An EASA notice of proposed rulemaking (NPA) establishes minimum requirements, responsibilities, and qualifications for serving as a flight dispatcher, a position mandated for European-registered commercial aircraft operations, including most business jet charter companies. But because current requirements are vague and confusing, the proposed amendments are designed to standardize flight dispatcher training across EASA member states and to ensure a level playing field.
The NPA also contains requirements for the training of “operational control personnel,” which includes flight operations officer qualifications, and designates an “advanced qualification” level for flight dispatchers. Additionally, this NPA amends provisions on fuel planning and management and all-weather operations. Dispatcher rules do not apply to helicopter and non-commercial general aviation operations.
According to EASA, although both industry and member states acknowledge that operational control personnel are safety-critical, regulations do not include requirements to identify the tasks, responsibilities, and training of operational control personnel and their instructors.

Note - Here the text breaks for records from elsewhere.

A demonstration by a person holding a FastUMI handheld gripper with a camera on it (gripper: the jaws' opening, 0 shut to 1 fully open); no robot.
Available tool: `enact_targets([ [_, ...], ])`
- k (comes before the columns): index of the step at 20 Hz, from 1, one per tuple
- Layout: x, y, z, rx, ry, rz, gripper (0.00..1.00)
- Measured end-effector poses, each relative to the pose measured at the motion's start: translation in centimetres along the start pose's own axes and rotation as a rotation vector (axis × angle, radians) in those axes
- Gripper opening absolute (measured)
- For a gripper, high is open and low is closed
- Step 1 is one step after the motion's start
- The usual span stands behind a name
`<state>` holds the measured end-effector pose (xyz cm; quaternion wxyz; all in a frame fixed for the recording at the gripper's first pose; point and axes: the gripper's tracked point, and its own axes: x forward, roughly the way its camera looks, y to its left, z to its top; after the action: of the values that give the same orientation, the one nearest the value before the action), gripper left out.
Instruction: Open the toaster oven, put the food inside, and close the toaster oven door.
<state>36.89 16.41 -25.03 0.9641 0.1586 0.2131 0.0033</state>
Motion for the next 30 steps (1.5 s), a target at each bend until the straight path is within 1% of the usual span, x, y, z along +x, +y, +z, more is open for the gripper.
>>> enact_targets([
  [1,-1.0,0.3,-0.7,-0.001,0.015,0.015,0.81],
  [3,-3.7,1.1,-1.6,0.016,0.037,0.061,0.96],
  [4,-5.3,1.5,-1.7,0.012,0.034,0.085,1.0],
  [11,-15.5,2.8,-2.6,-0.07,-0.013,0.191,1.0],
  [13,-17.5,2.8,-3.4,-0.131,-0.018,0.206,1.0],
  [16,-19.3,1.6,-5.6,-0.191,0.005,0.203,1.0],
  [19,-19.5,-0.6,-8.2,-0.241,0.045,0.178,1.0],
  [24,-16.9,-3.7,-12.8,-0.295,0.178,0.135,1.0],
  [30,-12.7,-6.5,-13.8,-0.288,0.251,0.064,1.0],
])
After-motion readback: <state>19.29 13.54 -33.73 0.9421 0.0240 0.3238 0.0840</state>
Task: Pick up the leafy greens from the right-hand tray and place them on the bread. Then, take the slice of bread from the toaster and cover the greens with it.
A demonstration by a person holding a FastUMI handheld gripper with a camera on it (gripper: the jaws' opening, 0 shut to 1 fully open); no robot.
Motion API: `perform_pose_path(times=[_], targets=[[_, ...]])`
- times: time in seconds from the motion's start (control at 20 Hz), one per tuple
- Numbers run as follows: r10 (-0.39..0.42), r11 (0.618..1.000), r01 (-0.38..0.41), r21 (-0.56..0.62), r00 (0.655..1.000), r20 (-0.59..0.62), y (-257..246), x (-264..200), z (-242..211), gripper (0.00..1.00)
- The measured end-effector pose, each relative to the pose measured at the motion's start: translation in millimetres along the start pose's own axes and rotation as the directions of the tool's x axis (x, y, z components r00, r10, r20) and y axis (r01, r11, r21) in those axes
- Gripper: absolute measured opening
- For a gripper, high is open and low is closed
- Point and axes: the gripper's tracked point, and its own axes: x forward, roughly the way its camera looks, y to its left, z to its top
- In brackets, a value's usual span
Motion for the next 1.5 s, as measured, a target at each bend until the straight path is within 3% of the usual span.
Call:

“This lack of requirements has resulted in several issues,” said EASA. For example, “only a few member states have national requirements for training of operational control personnel, but the degree to which they are compliant with ICAO recommended standards varies.”
Moreover, some states restrict access to certain operational control tasks to licensed personnel only—for example, load control, air navigation, or meteorological tasks. However, national licenses are issued for different tasks, and the level of qualification differs between EU member states. “This leads to a total lack of harmonization and recognition of training and qualifications at the European Union level.”
Another issue being addressed by the NPA is to resolve the unclear definition of the flight dispatcher position. Recent EU legislation created a safety-critical domain for ground handling, and “flight dispatch” is included in the definition of ground-handling services. Therefore, the term “flight dispatcher” is used in both domains and with a different meaning, “often leading to confusion in discussions, expected tasks, and responsibilities.”
What’s more, the confusion is exacerbated “by no clear identification of flight dispatcher tasks in relation to operational control on one hand and the lack of additional clarification of the term ‘flight dispatch’ in ground handling.” If not resolved as is proposed,” EASA said, “this would have potential safety implications due to the numerous interfaces between air operations and ground handling procedures.”
The agency conceded that harmonized training for operational control personnel is difficult to assess because the ultimate responsibility for operational control of a flight remains solely with the pilot-in-command. “Consequently, when a reported event indicates, for example, fuel starvation as the main cause of an incident, this cause is rarely linked unequivocally to the inadequate training of the flight dispatcher, nor is that inadequate training considered a systemic contributing cause,” said EASA. “At the same time, many of the serious incidents and accidents caused by fuel starvation can be easily used to justify that the lack of proper training of operational control personnel was a contributing factor to those events.”
With these issues at the forefront, the specific objectives of this proposal are to ensure that tasks and responsibilities of operational control personnel are clearly identified; address the need for EU training requirements for operational control personnel and their instructors; clarify the confusion created by the term "flight dispatcher" used with a different meaning in flight operations and ground-handling operations; and improve the clarity of some of the provisions on fuel planning and management.
Comments on the NPA are due July 24. EASA is expected to allow affected stakeholders “sufficient time” to implement the proposed amendments.